C. Perumusan Masalah Rumusan masalah dalam penelitian ini adalah : 1. Apakah ada efek intervensi TENS dan US terhadap mobilitas sendi pada kasus osteoarthtritis lutut? 2. Apakah ada efek kombinasi intervensi latihan stabilisasi lutut, TENS dan US terhadap mobilitas sendi pada kasus osteoarthritis lutut?
7
3. Apakah ada perbedaan efek penambahan latihan stabilisasi lutut pada intervensi TENS dan US terhadap mobilitas sendi pada kasus osteoarthritis lutut? 4. Apakah ada efek intervensi TENS dan US terhadap disabilitas pada kasus osteoarthtritis lutut? 5. Apakah ada efek kombinasi intervensi latihan stabilisasi lutut, TENS dan US terhadap disabilitas pada kasus osteoarthritis lutut? 6. Apakah ada perbedaan efek penambahan latihan stabilisasi lutut pada intervensi TENS dan US terhadap disabilitas pada kasus osteoarthritis lutut?

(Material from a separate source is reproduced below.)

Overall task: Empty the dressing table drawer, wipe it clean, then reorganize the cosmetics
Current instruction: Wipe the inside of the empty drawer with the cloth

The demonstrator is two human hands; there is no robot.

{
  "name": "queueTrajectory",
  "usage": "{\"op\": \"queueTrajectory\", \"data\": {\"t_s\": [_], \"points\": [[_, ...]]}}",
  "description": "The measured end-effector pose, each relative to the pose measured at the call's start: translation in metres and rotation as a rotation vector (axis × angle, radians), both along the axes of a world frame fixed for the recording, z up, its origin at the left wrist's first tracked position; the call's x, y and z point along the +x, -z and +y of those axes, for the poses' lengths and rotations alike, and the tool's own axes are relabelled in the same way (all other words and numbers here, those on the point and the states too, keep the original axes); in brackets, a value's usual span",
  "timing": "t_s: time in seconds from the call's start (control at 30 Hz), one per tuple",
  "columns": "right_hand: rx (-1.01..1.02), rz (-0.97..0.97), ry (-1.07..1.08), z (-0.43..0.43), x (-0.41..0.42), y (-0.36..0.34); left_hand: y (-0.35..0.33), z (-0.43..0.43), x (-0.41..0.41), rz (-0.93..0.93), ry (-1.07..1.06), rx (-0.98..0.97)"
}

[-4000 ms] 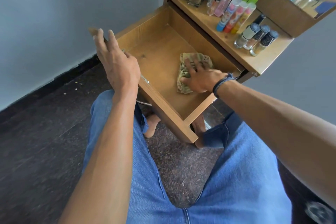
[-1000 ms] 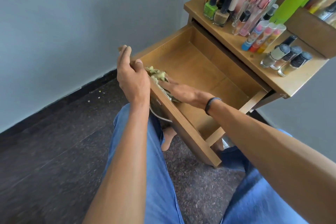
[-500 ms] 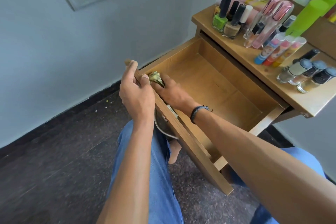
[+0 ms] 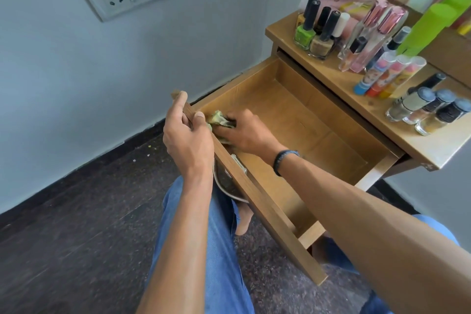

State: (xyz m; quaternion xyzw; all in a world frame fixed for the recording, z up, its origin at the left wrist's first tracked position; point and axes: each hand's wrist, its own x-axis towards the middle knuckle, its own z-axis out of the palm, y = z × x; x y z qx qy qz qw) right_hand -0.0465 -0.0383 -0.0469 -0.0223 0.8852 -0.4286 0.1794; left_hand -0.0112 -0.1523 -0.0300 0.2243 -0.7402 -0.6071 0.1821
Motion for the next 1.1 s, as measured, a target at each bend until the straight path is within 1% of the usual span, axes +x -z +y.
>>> {"op": "queueTrajectory", "data": {"t_s": [0.1, 0.17, 0.3, 0.4, 0.47, 0.63, 0.77, 0.87, 0.97, 1.03, 1.1], "points": [[0.026, 0.059, 0.125, -0.022, -0.014, 0.006, -0.003, 0.001, 0.0, 0.0, -0.002, -0.012], [0.029, 0.073, 0.151, -0.023, -0.012, 0.011, -0.001, 0.0, -0.002, -0.013, -0.004, -0.017], [-0.055, -0.001, 0.041, 0.007, 0.009, 0.009, 0.001, -0.001, -0.001, -0.024, -0.016, -0.047], [0.025, -0.022, -0.088, 0.032, 0.03, -0.003, 0.0, 0.001, -0.002, -0.025, -0.022, -0.076], [0.069, -0.054, -0.121, 0.045, 0.044, -0.009, -0.002, 0.002, -0.001, -0.029, -0.028, -0.107], [0.168, -0.048, -0.174, 0.065, 0.075, -0.013, -0.005, 0.003, 0.0, -0.025, -0.033, -0.112], [0.26, -0.131, -0.267, 0.087, 0.107, -0.028, -0.006, 0.006, 0.0, -0.019, -0.035, -0.125], [0.381, -0.183, -0.35, 0.098, 0.125, -0.038, -0.006, 0.01, 0.001, -0.025, -0.05, -0.183], [0.492, -0.219, -0.421, 0.098, 0.119, -0.04, -0.002, 0.017, 0.003, 0.001, -0.029, -0.276], [0.472, -0.205, -0.396, 0.094, 0.11, -0.037, 0.001, 0.021, 0.004, 0.06, 0.013, -0.37], [0.35, -0.167, -0.252, 0.084, 0.105, -0.028, 0.005, 0.022, 0.004, 0.081, 0.038, -0.45]]}}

D. Tujuan Penelitian 1. Untuk mengetahui efek intervensi TENS dan US terhadap mobilitas sendi pada kasus osteoarthtritis lutut. 2. Untuk mengetahui efek kombinasi intervensi latihan stabilisasi lutut, TENS dan US terhadap mobilitas sendi pada kasus osteoarthritis lutut. 3. Untuk mengetahui perbedaan efek penambahan latihan stabilisasi lutut pada intervensi TENS dan US terhadap mobilitas sendi pada kasus osteoarthritis lutut. 4. Untuk mengetahui efek intervensi TENS dan US terhadap disabilitas pada kasus osteoarthtritis lutut. 5. Untuk mengetahui efek kombinasi intervensi latihan stabilisasi lutut, TENS dan US terhadap disabilitas pada kasus osteoarthritis lutut. 6. Untuk mengetahui perbedaan efek penambahan latihan stabilisasi lutut pada intervensi TENS dan US terhadap disabilitas pada kasus osteoarthritis lutut?

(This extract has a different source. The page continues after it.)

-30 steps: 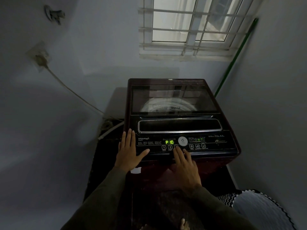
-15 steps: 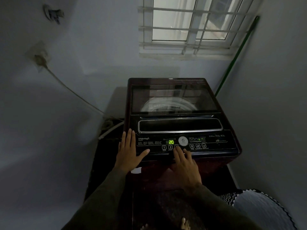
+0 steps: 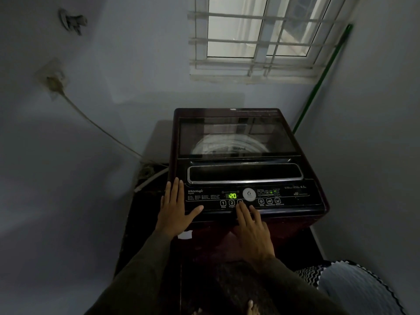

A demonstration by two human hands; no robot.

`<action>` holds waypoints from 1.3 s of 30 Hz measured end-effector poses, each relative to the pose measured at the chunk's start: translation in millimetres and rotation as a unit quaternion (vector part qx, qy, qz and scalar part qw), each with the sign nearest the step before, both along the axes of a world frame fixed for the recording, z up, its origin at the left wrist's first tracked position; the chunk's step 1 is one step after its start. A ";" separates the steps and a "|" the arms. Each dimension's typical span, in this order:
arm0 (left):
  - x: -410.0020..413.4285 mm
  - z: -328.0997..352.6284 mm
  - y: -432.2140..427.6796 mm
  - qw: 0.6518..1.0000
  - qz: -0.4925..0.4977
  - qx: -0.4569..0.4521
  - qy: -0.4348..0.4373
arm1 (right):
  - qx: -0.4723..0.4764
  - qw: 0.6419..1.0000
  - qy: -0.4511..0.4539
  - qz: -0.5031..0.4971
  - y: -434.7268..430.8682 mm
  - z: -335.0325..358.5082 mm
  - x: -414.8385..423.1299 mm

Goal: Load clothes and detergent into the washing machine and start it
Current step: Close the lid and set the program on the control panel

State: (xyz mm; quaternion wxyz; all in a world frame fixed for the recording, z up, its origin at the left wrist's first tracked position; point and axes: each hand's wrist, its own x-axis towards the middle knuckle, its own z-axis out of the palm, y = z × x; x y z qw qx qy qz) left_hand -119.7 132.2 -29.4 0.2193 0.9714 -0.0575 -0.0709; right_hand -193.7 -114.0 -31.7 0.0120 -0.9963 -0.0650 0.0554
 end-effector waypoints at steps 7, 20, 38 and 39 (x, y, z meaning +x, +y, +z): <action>-0.3 -3.1 0.1 1.000 -0.001 0.001 -0.010 | 0.011 1.000 -0.006 -0.011 1.6 -3.4 2.9; -0.7 1.1 -0.6 1.000 -0.001 0.006 0.005 | 0.010 1.000 0.008 -0.005 -8.1 9.6 1.2; 0.2 -1.5 0.3 1.000 -0.001 0.004 0.002 | 0.049 0.993 -0.012 -0.108 -41.9 29.1 -2.7; 0.0 -1.2 0.1 1.000 -0.001 0.006 0.003 | 0.050 0.993 -0.005 -0.109 -41.7 29.1 -2.6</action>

E. Manfaat Penelitian 1. Bagi Fisioterapi a) Memberikan informasi dan masukan untuk menambah pengetahuan dalam memberikan latihan yang tepat untuk osteoarthritis lutut.
8
b) Meningkatkan profesionalisme bagi fisioterapis tentang penatalaksanaan fisioterapi pada kondisi osteoarthritis lutut. 2. Bagi Institusi dan Masyarakat a) Sebagai bahan referensi bagi mahasiswa/mahasiswi yang membutuhkan pengetahuan lebih terhadap penanganan dan intervensi fisioterapi pada osteoarthritis lutut. b) Sebagai masukan kepada penderita osteoarthritis lutut dan keluarganya serta bagi masyarakat untuk menyadari pentingnya latihan fisik agar tercapainya derajat kesehatan yang optimal. 3. Bagi Peneliti Dengan penelitian ini menambah wawasan dan pengetahuan peneliti tentang “perbedaan efek penambahan latihan stabilisasi lutut pada intervensi TENS dan US terhadap mobilitas sendi dan disabilitas pada kasus osteoarthtritis lutut”.